Thanks for sharing. They did an ultrasound today and could not see anything unusual. The doctor said it’s common not to be able to see shunts via ultrasound in small dogs (he is only 4.8 lbs) and that she wants to do a CT.

She did mention that they did a blood test again today and his ALT went down to 3000, and AST 300. Still extremely high and not great, but better than the previous numbers… 

I went to visit him earlier today after he was admitted for overnight hospitalization and my heart is so sad and so scared. This is the first time he’s not spending the night at home.


----------



## wkomorow (Aug 26, 2011)

The ALT or ASP numbers are very high, you will need diet and medication to get them down and have them rechecked in a month or so. I think it would point to an internal injury of some type or if the dog got into something toxic. It could also be a digestive problem. Dogs with shuts would not normally have enzyme values that high. Lucky's were always a few points within normal. Not always, but normally post bile acids under 100 point to MVD rather than a shunt. The next test would be a simple blood test called a protein-c which can help distinguish between a shunt and MVD. The good news is that if it is a shunt, many dogs can live a normal life with medication and diet.
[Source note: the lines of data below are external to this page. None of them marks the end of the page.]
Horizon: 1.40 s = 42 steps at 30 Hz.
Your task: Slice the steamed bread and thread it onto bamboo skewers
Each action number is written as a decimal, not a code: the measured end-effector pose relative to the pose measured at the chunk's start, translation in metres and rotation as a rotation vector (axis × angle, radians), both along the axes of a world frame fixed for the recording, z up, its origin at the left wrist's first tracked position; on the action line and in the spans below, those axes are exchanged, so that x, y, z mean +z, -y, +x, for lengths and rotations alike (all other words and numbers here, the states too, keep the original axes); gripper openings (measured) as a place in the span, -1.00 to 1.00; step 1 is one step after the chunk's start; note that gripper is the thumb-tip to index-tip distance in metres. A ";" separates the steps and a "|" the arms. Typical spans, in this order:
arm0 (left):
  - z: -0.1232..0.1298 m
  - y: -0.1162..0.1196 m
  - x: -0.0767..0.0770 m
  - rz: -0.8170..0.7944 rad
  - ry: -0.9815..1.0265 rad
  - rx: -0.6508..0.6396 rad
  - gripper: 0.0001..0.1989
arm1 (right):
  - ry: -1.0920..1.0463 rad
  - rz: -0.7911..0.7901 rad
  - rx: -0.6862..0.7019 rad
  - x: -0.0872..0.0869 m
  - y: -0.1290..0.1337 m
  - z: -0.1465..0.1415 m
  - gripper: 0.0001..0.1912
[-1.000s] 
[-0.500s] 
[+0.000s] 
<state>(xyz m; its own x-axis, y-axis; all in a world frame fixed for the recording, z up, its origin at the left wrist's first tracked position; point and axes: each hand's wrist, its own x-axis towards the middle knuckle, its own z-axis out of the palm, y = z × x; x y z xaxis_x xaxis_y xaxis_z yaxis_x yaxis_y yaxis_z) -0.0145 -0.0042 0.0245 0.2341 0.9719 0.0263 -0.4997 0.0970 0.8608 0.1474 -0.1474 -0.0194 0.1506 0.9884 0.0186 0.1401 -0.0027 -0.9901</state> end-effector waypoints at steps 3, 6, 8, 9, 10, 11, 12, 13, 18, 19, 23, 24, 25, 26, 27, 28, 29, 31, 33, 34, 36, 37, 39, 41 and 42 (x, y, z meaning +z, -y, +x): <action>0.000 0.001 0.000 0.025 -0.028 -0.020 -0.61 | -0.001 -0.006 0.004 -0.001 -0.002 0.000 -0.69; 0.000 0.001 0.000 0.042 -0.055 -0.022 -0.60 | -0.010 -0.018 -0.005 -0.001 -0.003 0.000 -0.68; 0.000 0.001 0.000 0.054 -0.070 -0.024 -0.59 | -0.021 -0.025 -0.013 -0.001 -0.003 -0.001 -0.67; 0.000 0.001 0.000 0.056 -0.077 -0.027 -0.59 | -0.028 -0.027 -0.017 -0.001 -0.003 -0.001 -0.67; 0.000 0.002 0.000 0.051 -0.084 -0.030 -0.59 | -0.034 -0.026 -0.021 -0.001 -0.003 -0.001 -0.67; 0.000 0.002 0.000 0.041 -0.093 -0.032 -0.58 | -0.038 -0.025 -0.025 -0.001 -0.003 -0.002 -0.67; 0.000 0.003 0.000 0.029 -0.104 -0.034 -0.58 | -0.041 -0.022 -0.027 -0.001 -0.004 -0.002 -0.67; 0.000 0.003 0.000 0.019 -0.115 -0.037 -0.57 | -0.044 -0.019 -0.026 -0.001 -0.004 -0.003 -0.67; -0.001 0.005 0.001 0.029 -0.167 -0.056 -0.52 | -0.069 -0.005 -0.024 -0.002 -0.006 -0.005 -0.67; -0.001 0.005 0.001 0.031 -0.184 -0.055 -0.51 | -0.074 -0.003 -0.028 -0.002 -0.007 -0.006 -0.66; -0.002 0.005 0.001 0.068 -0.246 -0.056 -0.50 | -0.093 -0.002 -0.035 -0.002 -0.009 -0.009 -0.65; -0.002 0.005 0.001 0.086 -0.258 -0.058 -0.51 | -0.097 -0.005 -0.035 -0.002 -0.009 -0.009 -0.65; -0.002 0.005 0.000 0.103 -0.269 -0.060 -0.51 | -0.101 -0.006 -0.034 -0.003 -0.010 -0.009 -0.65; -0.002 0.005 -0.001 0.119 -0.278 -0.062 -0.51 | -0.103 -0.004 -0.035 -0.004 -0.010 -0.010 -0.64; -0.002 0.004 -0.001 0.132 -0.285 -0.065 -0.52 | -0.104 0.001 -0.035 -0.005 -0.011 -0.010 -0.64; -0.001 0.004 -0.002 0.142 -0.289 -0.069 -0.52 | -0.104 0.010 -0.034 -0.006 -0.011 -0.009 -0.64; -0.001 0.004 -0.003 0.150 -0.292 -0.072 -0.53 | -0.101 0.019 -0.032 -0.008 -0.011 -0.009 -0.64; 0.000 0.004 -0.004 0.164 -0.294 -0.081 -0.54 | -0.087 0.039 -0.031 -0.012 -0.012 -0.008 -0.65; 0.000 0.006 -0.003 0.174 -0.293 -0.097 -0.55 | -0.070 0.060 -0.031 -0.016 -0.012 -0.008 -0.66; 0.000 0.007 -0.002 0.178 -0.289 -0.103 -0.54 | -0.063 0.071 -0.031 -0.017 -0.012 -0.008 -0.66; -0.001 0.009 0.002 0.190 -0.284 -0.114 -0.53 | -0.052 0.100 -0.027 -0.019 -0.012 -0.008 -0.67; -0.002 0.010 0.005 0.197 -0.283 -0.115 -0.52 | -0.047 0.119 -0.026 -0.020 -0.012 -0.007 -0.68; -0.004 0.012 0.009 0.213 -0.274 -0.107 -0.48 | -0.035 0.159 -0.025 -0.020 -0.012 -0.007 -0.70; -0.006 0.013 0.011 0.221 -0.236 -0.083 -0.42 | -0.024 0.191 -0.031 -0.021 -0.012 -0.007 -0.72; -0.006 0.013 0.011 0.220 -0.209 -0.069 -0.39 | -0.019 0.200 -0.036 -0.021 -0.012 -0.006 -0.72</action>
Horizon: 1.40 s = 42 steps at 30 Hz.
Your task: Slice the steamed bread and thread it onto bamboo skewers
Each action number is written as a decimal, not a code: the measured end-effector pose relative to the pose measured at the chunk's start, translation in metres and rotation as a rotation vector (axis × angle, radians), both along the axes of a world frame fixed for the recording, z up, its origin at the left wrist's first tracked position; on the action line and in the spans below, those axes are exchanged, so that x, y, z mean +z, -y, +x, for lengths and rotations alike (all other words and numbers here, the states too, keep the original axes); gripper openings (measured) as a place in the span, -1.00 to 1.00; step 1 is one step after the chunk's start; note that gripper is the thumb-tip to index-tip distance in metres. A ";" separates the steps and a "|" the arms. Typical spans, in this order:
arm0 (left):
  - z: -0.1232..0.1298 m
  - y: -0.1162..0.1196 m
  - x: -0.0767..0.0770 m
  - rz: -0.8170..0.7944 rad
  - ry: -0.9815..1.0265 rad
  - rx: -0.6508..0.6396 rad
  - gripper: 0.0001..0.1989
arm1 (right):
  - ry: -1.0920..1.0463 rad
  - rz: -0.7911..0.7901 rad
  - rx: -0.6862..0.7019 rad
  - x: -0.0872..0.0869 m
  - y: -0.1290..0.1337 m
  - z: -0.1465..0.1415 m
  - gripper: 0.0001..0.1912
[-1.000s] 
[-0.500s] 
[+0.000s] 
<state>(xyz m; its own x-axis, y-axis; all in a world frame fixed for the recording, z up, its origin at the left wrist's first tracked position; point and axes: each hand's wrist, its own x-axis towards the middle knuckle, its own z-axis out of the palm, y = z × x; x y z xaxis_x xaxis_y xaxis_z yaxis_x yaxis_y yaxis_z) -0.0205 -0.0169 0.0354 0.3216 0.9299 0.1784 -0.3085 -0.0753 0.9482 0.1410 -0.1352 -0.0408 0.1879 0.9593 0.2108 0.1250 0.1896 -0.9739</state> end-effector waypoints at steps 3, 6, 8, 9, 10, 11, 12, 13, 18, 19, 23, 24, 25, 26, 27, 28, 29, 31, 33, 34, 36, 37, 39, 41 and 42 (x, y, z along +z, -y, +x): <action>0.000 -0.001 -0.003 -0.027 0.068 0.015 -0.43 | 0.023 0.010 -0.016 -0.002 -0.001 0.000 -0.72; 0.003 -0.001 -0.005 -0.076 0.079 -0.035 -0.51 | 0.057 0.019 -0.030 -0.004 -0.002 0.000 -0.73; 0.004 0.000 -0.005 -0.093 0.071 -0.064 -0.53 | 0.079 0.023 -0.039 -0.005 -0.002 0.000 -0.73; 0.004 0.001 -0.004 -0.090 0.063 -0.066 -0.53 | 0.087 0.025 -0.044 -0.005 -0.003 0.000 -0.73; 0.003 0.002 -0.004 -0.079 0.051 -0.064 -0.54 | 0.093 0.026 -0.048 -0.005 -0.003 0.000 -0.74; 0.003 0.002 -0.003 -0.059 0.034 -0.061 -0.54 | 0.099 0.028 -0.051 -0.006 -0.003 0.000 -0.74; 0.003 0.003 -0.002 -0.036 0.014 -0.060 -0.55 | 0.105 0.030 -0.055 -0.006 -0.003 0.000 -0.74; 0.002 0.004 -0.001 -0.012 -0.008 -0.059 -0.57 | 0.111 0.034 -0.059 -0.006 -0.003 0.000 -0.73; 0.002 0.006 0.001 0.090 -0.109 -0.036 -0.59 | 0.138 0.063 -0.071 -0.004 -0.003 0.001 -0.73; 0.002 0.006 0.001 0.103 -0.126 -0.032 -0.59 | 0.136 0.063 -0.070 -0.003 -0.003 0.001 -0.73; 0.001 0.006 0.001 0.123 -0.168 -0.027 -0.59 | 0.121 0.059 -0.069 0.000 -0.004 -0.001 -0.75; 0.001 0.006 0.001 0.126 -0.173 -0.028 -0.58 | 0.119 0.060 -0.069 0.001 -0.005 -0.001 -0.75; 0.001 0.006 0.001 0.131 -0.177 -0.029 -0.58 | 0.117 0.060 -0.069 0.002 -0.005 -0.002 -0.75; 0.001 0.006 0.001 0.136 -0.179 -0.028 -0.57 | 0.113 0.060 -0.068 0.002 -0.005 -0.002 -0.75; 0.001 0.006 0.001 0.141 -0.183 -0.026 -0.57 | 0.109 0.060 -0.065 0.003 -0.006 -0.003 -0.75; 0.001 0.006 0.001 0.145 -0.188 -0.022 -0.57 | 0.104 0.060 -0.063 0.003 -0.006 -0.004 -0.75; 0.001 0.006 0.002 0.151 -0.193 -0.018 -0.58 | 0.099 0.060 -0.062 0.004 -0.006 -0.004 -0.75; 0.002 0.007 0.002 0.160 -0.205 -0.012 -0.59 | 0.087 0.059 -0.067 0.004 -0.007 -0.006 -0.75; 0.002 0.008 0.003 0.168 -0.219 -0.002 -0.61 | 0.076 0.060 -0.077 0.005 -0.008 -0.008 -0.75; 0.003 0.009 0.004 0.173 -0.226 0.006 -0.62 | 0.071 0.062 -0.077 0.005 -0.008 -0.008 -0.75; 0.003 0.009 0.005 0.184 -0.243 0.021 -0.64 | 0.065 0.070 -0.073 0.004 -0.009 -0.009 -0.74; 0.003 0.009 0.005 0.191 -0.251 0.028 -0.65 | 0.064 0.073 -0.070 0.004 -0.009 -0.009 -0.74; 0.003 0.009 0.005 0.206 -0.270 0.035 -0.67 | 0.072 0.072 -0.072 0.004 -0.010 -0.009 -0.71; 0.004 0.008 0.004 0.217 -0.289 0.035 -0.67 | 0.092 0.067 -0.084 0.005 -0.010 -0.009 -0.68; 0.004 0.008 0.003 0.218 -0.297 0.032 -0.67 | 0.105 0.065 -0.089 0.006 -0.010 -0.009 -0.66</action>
If is really important to find an internist that specializes in toy breeds. Let me know of any questions I can answer. Good Luck and try not to worry too much; remember the results of any blood test is a snapshot, and all sorts of things cou!d contribute to elevated values.


----------



## wkomorow (Aug 26, 2011)

uyu uyu uyu said:


> Thanks for sharing. They did an ultrasound today and could not see anything unusual. The doctor said it’s common not to be able to see shunts via ultrasound in small dogs (he is only 4.8 lbs) and that she wants to do a CT.
> 
> She did mention that they did a blood test again today and his ALT went down to 3000, and AST 300. Still extremely high and not great, but better than the previous numbers…
> 
> I went to visit him earlier today after he was admitted for overnight hospitalization and my heart is so sad and so scared. This is the first time he’s not spending the night at home.


There is a special type of ultrasound called doppler that is used to visualize shuts.


----------



## uyu uyu uyu (7 mo ago)

wkomorow said:


> The ALT or ASP numbers are very high, you will need diet and medication to get them down and have them rechecked in a month or so. I think it would point to an internal injury of some type or if the dog got into something toxic. It could also be a digestive problem. Dogs with shuts would not normally have enzyme values that high. Lucky's were always a few points within normal. Not always, but normally post bile acids under 100 point to MVD rather than a shunt. The next test would be a simple blood test called a protein-c which can help distinguish between a shunt and MVD. The good news is that if it is a shunt, many dogs can live a normal life with medication and diet. If is really important to find an internist that specializes in toy breeds. Let me know of any questions I can answer. Good Luck and try not to worry too much; remember the results of any blood test is a snapshot, and all sorts of things cou!d contribute to elevated values.


Thank you so much. The doctor said since the post bile acid number is right at the cusp (99), she's not sure which it could be. I asked her about Protein C (thanks to SM), but she said it wouldn't help? She said a CT scan would be the best way to tell between a shunt or MVD. 
I also asked her whether it's possible he got injured or ate something toxic because his ALT numbers have been normal previously (53 back in January), but she said his BAT to shunts or MVD. Is that true? 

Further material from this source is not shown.